Source: everymantri.com
As a writer I can be a heavy weight to carry. What I mean is, writers need so much from other people–we need admiration, praise, encouragement–we need so much from our family and friends that I can only imagine what they think of me.
As a hairstyist, I’m used to rejection. It’s part of the business. If someone doesn’t like their hair, you tell them to pay up and keep moving. (Don’t worry I wasn’t that tough.) I rarely took my work home, I simply shrugged it off.
Being a new writer feels just like when I started doing hair. I’d come home beaten and bruised, confidence smashed to pieces.
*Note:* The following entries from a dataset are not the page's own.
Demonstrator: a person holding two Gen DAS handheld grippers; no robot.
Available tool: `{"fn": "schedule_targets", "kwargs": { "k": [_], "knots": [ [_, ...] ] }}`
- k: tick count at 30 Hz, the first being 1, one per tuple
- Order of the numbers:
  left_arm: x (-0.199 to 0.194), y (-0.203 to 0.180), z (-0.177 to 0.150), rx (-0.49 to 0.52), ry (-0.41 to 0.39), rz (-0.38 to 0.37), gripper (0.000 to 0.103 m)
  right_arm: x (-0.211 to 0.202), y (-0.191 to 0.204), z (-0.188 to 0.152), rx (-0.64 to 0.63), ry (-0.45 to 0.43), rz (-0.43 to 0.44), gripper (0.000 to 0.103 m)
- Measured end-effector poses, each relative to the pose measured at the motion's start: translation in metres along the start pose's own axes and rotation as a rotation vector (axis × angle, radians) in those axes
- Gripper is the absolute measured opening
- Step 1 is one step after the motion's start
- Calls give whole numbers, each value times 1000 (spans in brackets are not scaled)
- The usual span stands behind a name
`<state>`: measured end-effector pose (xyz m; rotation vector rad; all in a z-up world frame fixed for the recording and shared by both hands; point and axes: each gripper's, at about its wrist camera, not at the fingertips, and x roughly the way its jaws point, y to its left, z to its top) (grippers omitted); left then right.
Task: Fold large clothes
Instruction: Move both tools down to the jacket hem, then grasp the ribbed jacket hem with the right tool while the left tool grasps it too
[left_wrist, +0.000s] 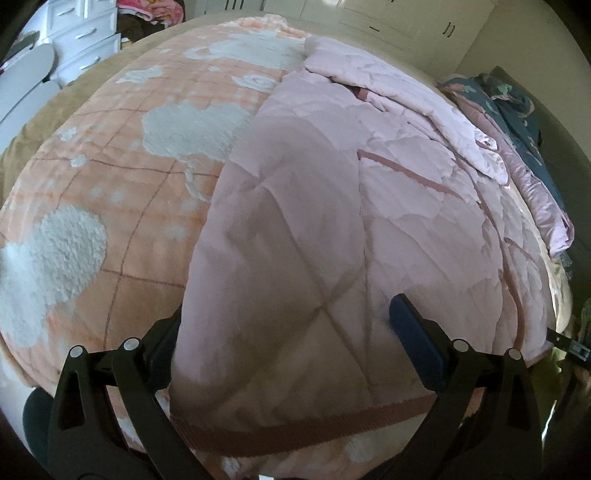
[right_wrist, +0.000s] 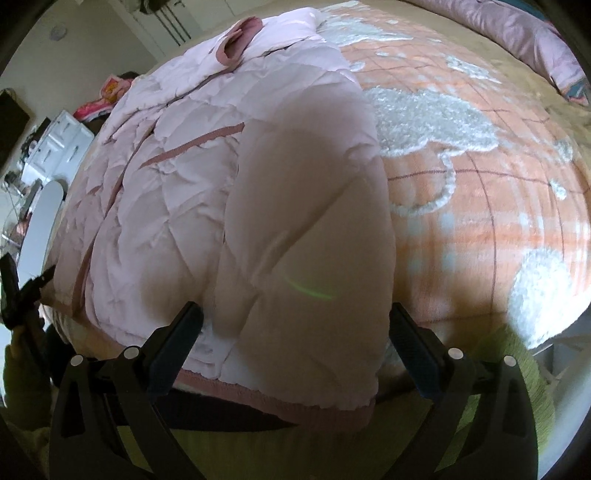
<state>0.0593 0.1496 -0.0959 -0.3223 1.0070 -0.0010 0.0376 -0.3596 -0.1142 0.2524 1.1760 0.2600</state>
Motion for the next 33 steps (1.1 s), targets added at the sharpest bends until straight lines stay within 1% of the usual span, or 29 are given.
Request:
{"fn": "schedule_targets", "kwargs": {
  "k": [2, 4, 8, 10, 11, 13, 16, 18, 19, 22, 26, 27, 28, 30, 31, 32, 33],
  "knots": [
    [0, -1, -1, -4, 1, -2, 94, -1, 1, -2, 0, -4, 3, 94],
    [0, -2, -2, -15, 2, -2, 94, -1, 1, -5, 5, 1, 32, 90],
    [0, -7, -3, -6, 3, -3, 94, -5, 2, -9, -3, -7, 54, 76],
    [1, -6, -3, -12, 3, -6, 94, -10, 3, -12, -2, -17, 88, 54],
    [1, -6, -3, -14, 2, -8, 94, -12, 2, -13, 3, -22, 110, 47],
    [1, -6, -3, -12, -1, -8, 94, -18, 2, -15, 10, -43, 135, 40],
    [1, -6, -3, -13, 2, -9, 94, -23, 0, -13, 24, -65, 184, 38],
    [1, -6, -3, -16, -1, -11, 94, -20, -3, -11, 31, -53, 191, 41],
    [0, -6, -3, -17, -3, -12, 94, -17, -5, -11, 33, -40, 192, 47],
    [-2, -6, -3, -23, -12, -20, 94, -5, -8, -12, 52, 1, 213, 56],
    [-3, -5, -3, -33, -16, -14, 94, 3, -11, -11, 41, 4, 238, 61],
    [-4, -6, -3, -33, -20, -16, 92, 3, -10, -11, 39, 3, 238, 62],
    [-4, -6, -3, -31, -23, -15, 89, 3, -9, -12, 38, 1, 234, 62],
    [-6, -7, -2, -27, -30, -6, 73, 2, -8, -12, 34, -1, 225, 56],
    [-6, -8, -1, -27, -30, -6, 68, 0, -8, -13, 34, -2, 230, 51],
    [-7, -8, -1, -28, -31, -4, 60, -1, -10, -12, 43, -1, 244, 45],
    [-9, -7, 0, -32, -33, -1, 53, 0, -10, -12, 54, 0, 256, 42]
  ]
}}
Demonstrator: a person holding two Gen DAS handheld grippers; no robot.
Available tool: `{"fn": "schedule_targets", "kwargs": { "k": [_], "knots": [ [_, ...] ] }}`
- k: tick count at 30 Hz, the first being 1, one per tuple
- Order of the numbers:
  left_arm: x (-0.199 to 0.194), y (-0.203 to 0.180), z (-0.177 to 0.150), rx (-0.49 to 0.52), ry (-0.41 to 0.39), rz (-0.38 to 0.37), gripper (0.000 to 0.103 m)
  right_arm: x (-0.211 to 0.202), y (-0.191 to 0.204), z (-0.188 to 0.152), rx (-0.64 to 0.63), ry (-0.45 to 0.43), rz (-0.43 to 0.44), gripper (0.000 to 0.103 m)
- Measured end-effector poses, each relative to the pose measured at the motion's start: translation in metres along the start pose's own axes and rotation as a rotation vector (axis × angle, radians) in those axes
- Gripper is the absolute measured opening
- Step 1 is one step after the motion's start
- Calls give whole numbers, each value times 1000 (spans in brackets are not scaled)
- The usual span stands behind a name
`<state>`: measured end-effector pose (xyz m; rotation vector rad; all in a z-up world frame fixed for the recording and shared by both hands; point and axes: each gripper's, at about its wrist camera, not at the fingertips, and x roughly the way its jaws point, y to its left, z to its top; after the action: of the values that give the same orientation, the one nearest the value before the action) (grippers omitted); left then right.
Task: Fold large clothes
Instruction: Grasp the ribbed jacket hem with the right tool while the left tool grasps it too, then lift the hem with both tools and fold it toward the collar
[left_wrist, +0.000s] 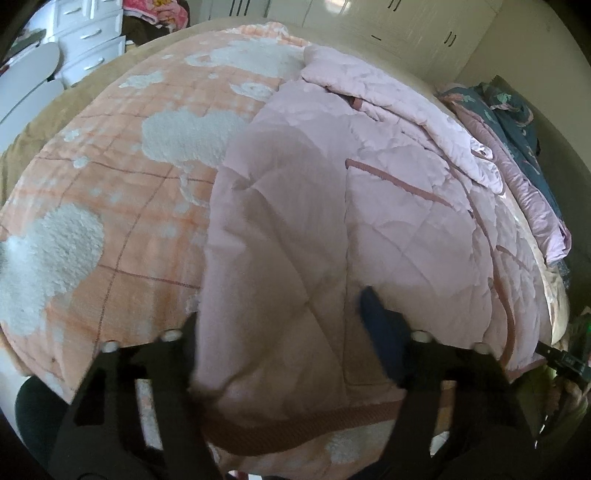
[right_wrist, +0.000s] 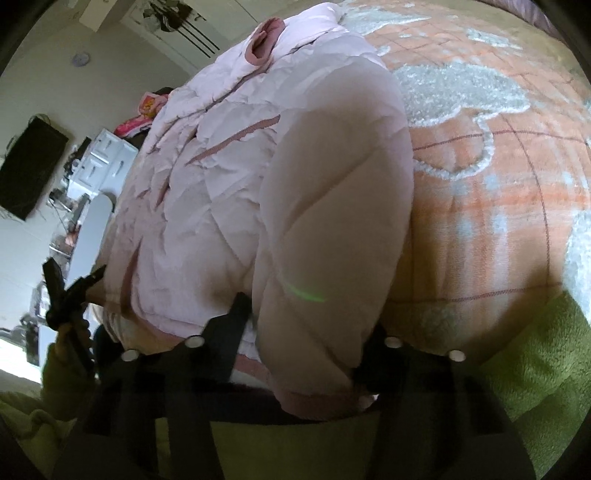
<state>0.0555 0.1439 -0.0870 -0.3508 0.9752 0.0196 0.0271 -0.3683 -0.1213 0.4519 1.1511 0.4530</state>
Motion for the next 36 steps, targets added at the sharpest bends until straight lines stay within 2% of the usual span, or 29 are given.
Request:
{"fn": "schedule_targets", "kwargs": {
  "k": [1, 3, 5, 9, 13, 18, 25, 36],
  "knots": [
    [-1, 1, 1, -2, -1, 0, 49, -2, -1, 1, 15, -6, 19, 36],
    [-4, 1, 2, -1, -10, -8, 32, -7, 4, 2, 10, -24, 32, 32],
    [-10, 0, 3, 4, -28, -23, 22, -15, 13, 4, -21, -45, 28, 29],
    [-27, -9, 14, 6, -88, -67, 12, -41, 27, 15, -62, -129, 89, 26],
    [-45, -26, 31, 49, -165, -113, 10, -60, 41, 32, -82, -229, 145, 24],
    [-60, -44, 59, 84, -229, -150, 10, -76, 56, 63, -93, -316, 146, 24],
    [-69, -62, 84, 98, -285, -184, 10, -86, 75, 99, -121, -361, 147, 22],
    [-75, -76, 119, 84, -311, -235, 10, -103, 90, 137, -139, -408, 164, 22]
  ]
}}
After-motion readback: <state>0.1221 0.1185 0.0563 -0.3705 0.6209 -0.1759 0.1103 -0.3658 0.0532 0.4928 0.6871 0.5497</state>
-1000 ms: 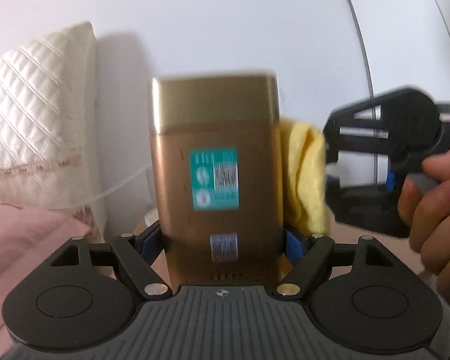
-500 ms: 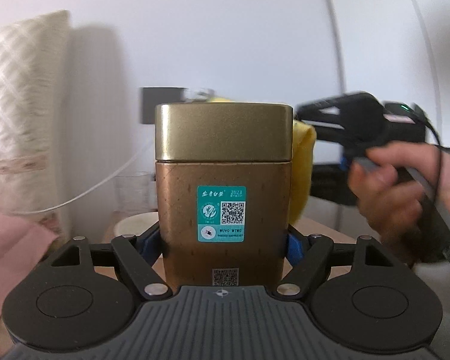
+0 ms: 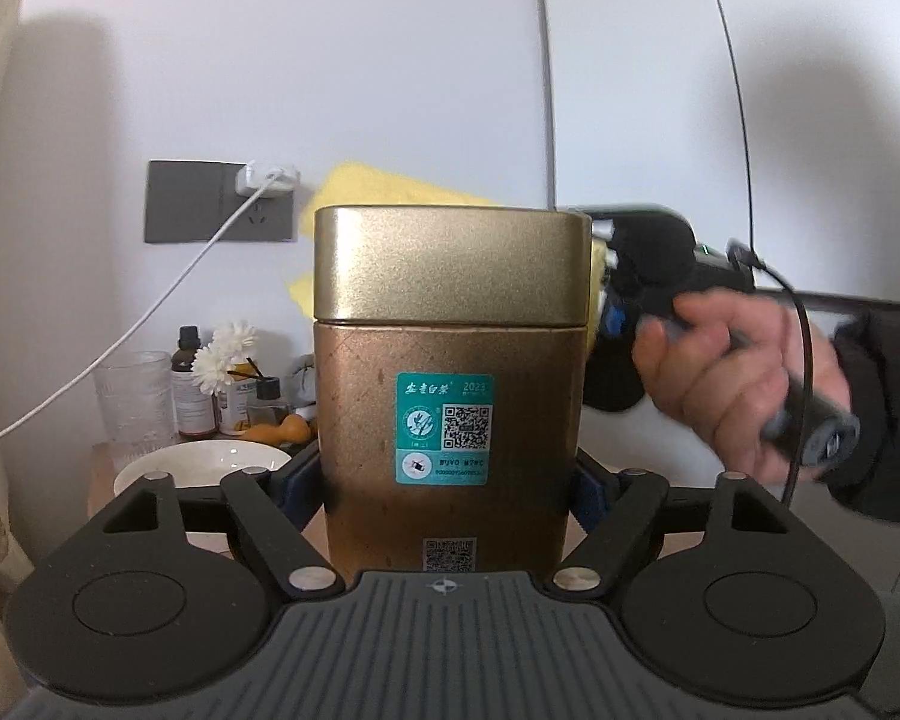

But after a long talk with my parents I would get back out there, day after humiliating day, until I perfected my look and got people to come back to me. I depended on my parents to tell me that I was talented and that, with practice, I would succeed.
The same goes for writing. I have enough rejection letters that I could wall-paper my living room. And I have to admit, some days I feel beat down, depressed, and just plain ‘ole not good enough. On those days my husband scrapes me off the floor and reminds me to keep pushing, keep fighting, soon the story I want to tell will be told. He gets me to change my perspective and continually reminds me that I’m a published author. So many people cannot say that.
I know I’m a heavy load to carry sometimes. (Alright all the time). But the more I learn about writing the more the dialogue switches to internal. I’m learning to pick myself off the floor, to tell myself that I am good enough. But for now it feels good to know that someone has my back, and can carry me when the going gets rough.